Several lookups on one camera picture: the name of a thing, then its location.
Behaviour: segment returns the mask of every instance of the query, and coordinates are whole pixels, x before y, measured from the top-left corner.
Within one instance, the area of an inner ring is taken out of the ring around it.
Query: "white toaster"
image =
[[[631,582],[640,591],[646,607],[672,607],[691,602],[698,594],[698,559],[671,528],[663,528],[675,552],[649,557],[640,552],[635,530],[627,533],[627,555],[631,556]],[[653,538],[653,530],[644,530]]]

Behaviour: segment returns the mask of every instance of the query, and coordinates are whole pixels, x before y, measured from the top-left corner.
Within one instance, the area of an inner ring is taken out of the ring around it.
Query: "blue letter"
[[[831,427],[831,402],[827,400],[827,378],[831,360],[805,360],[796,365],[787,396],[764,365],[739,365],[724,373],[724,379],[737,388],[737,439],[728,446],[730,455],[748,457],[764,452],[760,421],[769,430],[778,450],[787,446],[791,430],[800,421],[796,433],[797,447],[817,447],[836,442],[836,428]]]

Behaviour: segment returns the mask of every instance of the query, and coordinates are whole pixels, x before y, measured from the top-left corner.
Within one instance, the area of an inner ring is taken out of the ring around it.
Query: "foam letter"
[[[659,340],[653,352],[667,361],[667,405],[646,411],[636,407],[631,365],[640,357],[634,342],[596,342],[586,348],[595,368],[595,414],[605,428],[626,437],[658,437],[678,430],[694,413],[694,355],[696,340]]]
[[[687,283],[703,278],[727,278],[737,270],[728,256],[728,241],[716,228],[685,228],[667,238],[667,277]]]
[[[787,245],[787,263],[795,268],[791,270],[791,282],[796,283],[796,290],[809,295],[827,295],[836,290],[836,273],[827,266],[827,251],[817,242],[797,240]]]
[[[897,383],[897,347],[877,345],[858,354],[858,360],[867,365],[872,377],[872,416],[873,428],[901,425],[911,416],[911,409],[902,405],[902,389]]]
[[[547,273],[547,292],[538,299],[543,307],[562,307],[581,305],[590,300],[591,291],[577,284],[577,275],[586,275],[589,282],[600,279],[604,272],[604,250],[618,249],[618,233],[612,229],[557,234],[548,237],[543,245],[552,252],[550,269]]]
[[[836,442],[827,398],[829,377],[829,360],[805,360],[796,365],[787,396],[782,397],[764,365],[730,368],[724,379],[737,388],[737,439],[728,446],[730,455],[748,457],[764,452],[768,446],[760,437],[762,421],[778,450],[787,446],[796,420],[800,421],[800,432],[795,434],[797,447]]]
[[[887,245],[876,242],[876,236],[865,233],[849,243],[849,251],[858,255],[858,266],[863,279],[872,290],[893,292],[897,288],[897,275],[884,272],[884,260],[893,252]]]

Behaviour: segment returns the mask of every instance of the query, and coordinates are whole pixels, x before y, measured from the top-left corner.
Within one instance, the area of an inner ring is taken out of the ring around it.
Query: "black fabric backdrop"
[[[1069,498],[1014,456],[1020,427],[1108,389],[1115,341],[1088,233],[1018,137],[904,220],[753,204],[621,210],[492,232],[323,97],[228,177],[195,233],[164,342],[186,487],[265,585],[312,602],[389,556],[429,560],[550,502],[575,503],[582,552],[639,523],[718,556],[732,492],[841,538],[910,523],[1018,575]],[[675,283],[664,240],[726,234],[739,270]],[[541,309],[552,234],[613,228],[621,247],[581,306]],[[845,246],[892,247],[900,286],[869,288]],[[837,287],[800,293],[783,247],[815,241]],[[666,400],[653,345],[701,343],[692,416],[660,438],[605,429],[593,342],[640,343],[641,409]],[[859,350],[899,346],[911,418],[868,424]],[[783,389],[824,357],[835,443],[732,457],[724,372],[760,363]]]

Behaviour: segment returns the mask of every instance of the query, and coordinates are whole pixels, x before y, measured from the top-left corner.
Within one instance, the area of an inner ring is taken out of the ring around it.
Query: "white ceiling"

........

Work item
What is needed here is the full listing, restated word for word.

Answer space
Several lookups on one camera picture: the name of a thing, then its location.
Behaviour: segment returns the mask of every instance of the query, and coordinates are whole pixels, x before y, measured from the top-left corner.
Within one instance, the area of an inner ring is taken out of the ring around it.
Query: "white toaster"
image =
[[[631,582],[640,591],[646,607],[672,607],[691,602],[698,594],[698,559],[671,528],[663,528],[675,552],[649,557],[640,552],[635,530],[627,533],[627,555],[631,556]],[[653,538],[653,530],[644,530]]]

Behaviour: segment returns the mask of every instance of the query, and coordinates are whole pixels, x before y, measured from the top-left corner.
Within one instance, the area of an inner ring is taken out of the ring around it.
Query: "blue letter"
[[[831,427],[831,402],[827,400],[827,378],[831,360],[805,360],[796,365],[787,396],[764,365],[739,365],[724,373],[724,379],[737,388],[737,439],[728,446],[730,455],[748,457],[764,452],[760,421],[769,430],[778,450],[787,446],[791,430],[800,421],[796,433],[797,447],[817,447],[836,442],[836,428]]]

Behaviour: segment returns the mask of every instance of the query, and coordinates are whole pixels, x before y, measured from the top-left corner.
Within one instance, the area of an inner ring is taken out of the ring around it.
Query: "foam letter"
[[[659,340],[653,352],[667,361],[667,405],[646,411],[636,407],[631,365],[640,357],[634,342],[596,342],[586,348],[595,368],[595,414],[605,428],[626,437],[658,437],[678,430],[694,413],[694,355],[696,340]]]
[[[687,283],[703,278],[727,278],[737,270],[728,256],[728,241],[716,228],[685,228],[667,238],[667,277]]]
[[[787,245],[787,263],[795,268],[791,270],[791,282],[796,283],[796,290],[809,295],[827,295],[836,290],[836,273],[827,266],[827,251],[817,242],[797,240]]]
[[[897,383],[897,347],[877,345],[858,354],[858,360],[867,365],[872,377],[872,416],[873,428],[901,425],[911,416],[911,409],[902,405],[902,389]]]
[[[547,273],[547,292],[538,299],[543,307],[562,307],[581,305],[590,300],[591,291],[577,284],[577,275],[586,275],[589,282],[600,279],[604,272],[604,250],[618,249],[618,233],[612,229],[557,234],[548,237],[543,245],[552,252],[550,269]]]
[[[836,442],[827,398],[829,377],[829,360],[805,360],[796,365],[787,396],[782,397],[764,365],[730,368],[724,379],[737,388],[737,439],[728,446],[730,455],[748,457],[764,452],[768,446],[760,437],[762,421],[778,450],[787,446],[796,420],[800,421],[800,432],[795,434],[797,447]]]
[[[887,245],[876,242],[876,236],[865,233],[849,243],[849,251],[858,255],[858,266],[863,279],[872,290],[893,292],[897,288],[897,275],[884,272],[884,260],[893,252]]]

Behaviour: segment returns the mask of every instance of the query, and coordinates are whole pixels, x before y, measured from the top-left corner.
Within one instance, the area of an inner ring is taken out of the ring around it.
Query: "black fabric backdrop"
[[[1069,498],[1014,456],[1020,427],[1108,389],[1115,341],[1088,233],[1018,137],[904,220],[753,204],[621,210],[492,232],[323,97],[228,177],[195,233],[164,342],[186,487],[265,585],[312,602],[389,556],[429,560],[550,502],[575,503],[582,552],[639,523],[718,556],[732,492],[841,538],[910,523],[1018,575]],[[675,283],[664,240],[726,234],[739,270]],[[541,309],[552,234],[613,228],[621,247],[581,306]],[[845,246],[892,247],[900,286],[869,288]],[[837,287],[800,293],[783,247],[815,241]],[[666,400],[653,345],[701,343],[692,416],[660,438],[605,429],[593,342],[640,343],[641,409]],[[859,350],[899,346],[911,418],[868,424]],[[783,389],[824,357],[835,443],[732,457],[724,372],[760,363]]]

Behaviour: segment returns the mask of every instance of the query, and coordinates are whole pixels, x before y, measured from the top-left corner.
Within one instance, the area of an inner ring is taken out of the ring around it.
Query: "white ceiling"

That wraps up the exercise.